Say how many lines of the listing below contain "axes", giving the number and nothing else.

-- DATA PROVIDED follows --

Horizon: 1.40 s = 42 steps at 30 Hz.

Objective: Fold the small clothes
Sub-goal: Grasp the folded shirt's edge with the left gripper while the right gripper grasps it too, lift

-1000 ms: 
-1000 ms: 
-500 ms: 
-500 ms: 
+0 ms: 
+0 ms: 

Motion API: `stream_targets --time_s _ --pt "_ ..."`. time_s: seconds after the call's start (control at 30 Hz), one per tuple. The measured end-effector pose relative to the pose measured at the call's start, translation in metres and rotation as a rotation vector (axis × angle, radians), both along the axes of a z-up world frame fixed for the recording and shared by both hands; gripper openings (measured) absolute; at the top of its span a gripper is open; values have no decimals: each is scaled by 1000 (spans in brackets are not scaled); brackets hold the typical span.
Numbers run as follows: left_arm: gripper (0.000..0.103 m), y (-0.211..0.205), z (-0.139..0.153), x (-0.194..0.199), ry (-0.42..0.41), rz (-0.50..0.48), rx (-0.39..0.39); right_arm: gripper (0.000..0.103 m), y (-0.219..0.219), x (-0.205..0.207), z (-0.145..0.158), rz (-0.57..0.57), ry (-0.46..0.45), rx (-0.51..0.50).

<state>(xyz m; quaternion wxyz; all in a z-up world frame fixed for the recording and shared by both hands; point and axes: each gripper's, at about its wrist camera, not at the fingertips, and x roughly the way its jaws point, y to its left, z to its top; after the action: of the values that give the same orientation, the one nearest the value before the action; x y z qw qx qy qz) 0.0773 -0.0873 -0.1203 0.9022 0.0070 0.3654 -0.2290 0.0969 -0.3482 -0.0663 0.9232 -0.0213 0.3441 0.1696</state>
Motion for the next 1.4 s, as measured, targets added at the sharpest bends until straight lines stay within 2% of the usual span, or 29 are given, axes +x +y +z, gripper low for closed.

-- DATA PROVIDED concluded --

EXERCISE RESULT: 3